(Dataset records)
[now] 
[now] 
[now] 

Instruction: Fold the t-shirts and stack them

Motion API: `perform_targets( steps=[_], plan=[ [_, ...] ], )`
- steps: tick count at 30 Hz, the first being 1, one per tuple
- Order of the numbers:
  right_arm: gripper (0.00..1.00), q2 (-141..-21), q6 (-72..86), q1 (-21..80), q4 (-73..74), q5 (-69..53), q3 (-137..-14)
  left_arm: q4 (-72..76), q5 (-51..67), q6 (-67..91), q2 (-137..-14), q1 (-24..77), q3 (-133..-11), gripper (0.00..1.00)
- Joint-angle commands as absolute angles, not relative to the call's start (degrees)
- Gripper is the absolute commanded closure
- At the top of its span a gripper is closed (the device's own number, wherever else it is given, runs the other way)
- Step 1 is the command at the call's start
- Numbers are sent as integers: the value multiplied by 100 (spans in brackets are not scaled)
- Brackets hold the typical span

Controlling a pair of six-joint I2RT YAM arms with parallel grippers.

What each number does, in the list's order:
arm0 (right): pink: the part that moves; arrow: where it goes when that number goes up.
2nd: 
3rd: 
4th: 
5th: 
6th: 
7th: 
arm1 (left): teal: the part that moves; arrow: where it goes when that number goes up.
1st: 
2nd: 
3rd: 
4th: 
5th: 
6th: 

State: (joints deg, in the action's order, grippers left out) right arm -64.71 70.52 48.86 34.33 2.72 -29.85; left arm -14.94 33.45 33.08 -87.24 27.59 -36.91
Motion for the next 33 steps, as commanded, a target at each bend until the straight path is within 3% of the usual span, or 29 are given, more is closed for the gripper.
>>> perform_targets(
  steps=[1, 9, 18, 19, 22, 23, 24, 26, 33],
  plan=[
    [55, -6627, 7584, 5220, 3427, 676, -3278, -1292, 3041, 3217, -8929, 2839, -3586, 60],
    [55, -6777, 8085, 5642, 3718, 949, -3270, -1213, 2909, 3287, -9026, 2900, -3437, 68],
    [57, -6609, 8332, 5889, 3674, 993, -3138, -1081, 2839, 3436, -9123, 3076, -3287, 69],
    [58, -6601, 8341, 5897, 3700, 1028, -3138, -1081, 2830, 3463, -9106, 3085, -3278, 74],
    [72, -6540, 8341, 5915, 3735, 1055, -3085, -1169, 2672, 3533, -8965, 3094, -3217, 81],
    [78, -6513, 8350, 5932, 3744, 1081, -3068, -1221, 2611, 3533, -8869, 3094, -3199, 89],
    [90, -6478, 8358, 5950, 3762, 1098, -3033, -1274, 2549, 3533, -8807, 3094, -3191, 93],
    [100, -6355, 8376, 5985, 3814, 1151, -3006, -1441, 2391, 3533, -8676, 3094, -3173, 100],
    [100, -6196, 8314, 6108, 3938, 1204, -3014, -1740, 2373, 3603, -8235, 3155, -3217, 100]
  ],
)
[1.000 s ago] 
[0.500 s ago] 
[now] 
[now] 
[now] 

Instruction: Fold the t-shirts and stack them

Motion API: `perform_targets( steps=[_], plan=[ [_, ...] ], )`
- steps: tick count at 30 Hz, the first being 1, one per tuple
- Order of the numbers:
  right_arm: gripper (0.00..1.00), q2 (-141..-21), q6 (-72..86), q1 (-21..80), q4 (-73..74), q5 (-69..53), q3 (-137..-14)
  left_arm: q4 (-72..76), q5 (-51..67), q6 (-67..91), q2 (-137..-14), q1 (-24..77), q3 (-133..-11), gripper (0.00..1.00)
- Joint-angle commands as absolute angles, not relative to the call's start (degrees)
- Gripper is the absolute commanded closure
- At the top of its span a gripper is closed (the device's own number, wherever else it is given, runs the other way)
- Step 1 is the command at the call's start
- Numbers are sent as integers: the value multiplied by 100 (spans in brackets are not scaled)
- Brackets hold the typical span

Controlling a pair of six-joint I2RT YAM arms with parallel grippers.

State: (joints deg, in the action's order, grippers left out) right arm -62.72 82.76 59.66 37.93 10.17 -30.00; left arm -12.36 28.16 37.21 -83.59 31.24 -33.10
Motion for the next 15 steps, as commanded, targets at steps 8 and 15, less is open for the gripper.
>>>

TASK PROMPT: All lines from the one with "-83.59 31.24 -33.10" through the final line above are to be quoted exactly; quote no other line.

RESULT OF THIS TASK:
State: (joints deg, in the action's order, grippers left out) right arm -62.72 82.76 59.66 37.93 10.17 -30.00; left arm -12.36 28.16 37.21 -83.59 31.24 -33.10
Motion for the next 15 steps, as commanded, targets at steps 8 and 15, less is open for the gripper.
>>>

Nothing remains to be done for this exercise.